What you should do: Wherever the word "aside" shows up in the data, report the line it sits in.

Supplied entries:
= Beginning of Section =
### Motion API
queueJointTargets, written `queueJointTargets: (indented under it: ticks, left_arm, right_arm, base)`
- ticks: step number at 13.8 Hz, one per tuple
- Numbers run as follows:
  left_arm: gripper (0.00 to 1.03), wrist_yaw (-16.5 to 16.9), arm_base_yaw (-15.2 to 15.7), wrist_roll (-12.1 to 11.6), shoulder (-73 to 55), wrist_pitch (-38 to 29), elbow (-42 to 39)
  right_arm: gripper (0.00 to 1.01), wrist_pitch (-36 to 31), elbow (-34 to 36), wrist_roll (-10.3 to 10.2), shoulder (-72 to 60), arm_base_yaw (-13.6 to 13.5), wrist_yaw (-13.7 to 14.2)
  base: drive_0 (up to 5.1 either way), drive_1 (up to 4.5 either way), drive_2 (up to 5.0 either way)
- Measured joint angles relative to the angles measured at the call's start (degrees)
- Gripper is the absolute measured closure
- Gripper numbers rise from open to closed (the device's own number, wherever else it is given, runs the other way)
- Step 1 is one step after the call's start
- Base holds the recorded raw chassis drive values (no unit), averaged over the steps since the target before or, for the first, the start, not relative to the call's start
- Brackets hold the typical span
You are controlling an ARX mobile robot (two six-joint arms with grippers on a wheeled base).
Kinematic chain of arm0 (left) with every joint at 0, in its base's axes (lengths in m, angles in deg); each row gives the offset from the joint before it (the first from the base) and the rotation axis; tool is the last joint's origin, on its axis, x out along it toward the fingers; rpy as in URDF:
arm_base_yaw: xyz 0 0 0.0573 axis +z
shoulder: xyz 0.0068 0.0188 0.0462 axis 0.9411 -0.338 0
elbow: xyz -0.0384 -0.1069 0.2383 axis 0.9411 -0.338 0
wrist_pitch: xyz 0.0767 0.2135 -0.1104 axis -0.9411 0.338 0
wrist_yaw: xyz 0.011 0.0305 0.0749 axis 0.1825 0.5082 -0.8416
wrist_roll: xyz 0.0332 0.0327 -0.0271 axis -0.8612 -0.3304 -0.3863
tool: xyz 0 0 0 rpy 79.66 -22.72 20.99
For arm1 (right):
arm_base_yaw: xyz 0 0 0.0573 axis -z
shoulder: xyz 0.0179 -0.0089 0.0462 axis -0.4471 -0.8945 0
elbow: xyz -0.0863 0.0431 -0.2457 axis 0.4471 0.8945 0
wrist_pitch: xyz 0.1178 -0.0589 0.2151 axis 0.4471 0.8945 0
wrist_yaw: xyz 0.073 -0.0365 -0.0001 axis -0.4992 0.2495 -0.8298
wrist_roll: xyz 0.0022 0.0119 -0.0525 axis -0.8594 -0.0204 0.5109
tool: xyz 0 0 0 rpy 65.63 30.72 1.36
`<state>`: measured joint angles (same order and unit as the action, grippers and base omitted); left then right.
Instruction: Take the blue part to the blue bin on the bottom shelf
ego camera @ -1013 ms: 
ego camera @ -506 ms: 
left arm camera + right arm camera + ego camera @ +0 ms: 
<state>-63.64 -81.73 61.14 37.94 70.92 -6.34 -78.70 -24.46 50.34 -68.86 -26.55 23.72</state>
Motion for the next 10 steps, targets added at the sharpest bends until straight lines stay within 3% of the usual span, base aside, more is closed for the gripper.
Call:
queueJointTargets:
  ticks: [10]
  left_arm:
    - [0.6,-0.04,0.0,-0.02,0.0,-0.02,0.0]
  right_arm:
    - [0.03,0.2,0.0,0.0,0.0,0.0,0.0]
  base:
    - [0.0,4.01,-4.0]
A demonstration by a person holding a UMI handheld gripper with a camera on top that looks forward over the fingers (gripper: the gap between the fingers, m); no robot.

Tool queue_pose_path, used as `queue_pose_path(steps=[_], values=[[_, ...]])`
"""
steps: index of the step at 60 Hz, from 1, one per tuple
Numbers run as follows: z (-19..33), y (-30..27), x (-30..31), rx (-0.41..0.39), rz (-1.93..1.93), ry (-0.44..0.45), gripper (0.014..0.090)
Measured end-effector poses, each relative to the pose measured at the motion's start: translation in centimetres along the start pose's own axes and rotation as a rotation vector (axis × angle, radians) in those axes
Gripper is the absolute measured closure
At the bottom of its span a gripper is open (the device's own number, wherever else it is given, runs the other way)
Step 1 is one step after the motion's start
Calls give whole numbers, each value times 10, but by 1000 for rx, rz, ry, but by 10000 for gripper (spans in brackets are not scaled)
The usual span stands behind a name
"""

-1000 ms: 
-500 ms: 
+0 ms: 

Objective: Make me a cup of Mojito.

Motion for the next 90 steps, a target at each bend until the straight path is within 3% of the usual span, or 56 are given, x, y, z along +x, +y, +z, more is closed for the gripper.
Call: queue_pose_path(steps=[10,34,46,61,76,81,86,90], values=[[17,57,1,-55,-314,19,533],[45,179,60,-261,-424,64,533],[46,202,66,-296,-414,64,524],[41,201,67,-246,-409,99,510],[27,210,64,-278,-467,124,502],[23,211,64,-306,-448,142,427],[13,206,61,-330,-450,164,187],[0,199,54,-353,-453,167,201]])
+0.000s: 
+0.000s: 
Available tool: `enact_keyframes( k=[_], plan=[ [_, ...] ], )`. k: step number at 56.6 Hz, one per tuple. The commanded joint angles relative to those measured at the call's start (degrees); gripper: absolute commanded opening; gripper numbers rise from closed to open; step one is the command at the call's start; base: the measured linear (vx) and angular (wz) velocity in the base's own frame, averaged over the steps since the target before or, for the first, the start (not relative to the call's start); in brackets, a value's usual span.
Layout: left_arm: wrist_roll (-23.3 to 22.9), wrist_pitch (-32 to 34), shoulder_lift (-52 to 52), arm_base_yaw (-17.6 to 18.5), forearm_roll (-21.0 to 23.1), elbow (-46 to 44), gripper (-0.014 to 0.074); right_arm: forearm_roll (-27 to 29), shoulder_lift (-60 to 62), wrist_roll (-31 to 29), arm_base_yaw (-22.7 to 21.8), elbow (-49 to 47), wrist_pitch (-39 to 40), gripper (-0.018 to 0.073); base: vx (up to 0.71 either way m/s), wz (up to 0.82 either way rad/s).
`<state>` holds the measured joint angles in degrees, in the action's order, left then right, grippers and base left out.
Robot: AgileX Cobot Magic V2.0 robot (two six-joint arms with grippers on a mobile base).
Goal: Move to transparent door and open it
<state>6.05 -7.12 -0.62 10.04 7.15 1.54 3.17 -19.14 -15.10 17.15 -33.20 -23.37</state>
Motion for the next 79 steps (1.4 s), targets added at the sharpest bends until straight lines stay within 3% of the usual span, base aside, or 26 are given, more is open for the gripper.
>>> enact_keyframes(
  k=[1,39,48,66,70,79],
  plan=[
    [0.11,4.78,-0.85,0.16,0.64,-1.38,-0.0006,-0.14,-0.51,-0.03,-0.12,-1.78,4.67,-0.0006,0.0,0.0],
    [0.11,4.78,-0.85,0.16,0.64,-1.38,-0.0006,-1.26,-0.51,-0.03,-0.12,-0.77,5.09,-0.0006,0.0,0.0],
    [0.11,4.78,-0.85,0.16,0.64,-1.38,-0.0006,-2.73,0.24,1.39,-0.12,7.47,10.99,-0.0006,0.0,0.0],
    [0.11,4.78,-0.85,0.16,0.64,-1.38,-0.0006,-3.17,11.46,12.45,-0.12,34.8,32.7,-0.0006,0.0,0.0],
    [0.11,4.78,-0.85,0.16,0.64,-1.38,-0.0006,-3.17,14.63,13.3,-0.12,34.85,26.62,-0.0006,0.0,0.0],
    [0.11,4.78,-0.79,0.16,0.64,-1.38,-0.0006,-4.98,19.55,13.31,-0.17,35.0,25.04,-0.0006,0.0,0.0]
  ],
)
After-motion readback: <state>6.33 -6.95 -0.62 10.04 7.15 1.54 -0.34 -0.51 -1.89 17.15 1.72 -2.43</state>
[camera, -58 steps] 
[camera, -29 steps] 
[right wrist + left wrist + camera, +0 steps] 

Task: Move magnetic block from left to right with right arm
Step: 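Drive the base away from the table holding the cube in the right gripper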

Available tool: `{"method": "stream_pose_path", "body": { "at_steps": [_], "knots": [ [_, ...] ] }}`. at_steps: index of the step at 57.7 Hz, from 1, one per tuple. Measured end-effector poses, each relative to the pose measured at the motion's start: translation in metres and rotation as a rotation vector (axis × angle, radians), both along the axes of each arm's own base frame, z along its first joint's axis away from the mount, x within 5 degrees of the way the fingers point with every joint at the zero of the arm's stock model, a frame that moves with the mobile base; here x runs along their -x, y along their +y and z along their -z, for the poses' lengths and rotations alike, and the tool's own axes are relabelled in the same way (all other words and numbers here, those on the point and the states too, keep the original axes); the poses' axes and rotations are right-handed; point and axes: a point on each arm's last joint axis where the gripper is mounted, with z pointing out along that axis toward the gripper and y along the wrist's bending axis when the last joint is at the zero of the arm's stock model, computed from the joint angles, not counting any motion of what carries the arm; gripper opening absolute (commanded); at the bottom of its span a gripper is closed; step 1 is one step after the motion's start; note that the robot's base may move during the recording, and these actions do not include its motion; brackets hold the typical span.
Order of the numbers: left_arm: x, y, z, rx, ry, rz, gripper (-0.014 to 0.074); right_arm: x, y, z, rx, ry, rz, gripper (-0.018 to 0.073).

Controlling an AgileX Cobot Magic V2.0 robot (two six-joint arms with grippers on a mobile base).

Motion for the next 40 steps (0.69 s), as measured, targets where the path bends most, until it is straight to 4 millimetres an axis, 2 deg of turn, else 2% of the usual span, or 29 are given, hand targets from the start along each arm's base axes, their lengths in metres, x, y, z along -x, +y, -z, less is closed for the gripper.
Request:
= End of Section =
Reply:
Motion for the next 10 steps, targets added at the sharpest bends until straight lines stay within 3% of the usual span, base aside, more is closed for the gripper.
Motion for the next 79 steps (1.4 s), targets added at the sharpest bends until straight lines stay within 3% of the usual span, base aside, or 26 are given, more is open for the gripper.

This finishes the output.